- [Task goal]: How many lines in the records below contain "above"? Answer with the number alone.

- [Available data]:
★ ★ ★

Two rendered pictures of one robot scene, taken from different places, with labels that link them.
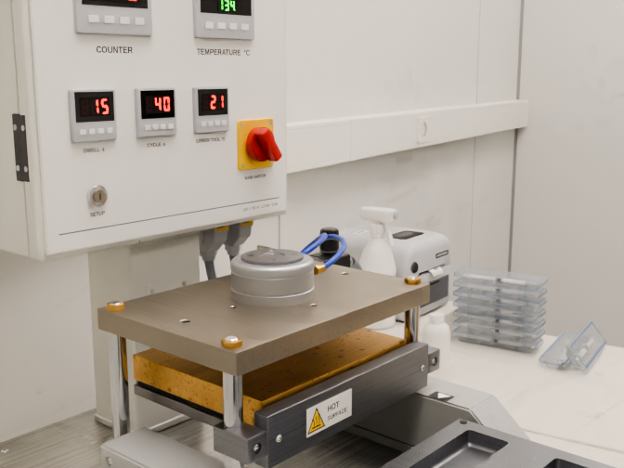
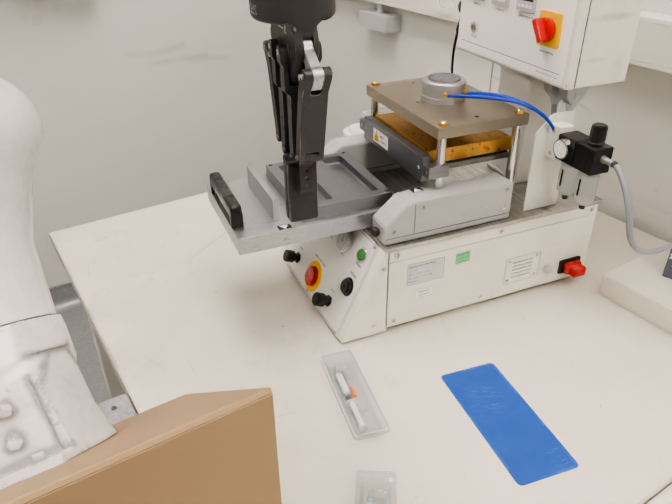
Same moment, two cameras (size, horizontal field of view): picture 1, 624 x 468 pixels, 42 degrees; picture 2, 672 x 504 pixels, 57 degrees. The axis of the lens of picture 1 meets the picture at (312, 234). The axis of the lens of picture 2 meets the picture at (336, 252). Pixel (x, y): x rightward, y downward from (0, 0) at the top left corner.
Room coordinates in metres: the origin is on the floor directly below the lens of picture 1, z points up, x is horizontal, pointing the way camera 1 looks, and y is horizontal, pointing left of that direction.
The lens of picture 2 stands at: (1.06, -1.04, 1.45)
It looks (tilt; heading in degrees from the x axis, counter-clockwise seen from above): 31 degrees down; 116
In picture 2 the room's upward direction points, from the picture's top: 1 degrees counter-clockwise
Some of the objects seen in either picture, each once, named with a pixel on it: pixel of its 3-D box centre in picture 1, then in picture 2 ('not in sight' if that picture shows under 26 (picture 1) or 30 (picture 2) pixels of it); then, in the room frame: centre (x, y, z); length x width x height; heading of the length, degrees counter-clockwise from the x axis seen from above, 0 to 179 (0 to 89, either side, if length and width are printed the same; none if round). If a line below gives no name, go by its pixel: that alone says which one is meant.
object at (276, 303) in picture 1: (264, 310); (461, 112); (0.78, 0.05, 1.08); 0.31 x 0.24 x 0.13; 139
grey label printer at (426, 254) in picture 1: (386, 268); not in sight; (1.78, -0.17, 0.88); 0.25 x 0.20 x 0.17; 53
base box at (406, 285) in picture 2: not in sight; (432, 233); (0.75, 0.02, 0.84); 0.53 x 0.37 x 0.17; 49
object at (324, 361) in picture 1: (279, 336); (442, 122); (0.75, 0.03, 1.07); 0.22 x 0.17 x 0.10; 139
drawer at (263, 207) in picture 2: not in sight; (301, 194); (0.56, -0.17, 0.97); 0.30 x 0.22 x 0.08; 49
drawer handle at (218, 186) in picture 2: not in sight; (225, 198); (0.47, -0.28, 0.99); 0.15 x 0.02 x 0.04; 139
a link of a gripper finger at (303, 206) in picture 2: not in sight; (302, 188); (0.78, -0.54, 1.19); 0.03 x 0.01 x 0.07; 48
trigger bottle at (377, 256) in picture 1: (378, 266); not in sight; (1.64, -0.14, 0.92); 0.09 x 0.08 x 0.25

★ ★ ★

- [Answer]: 2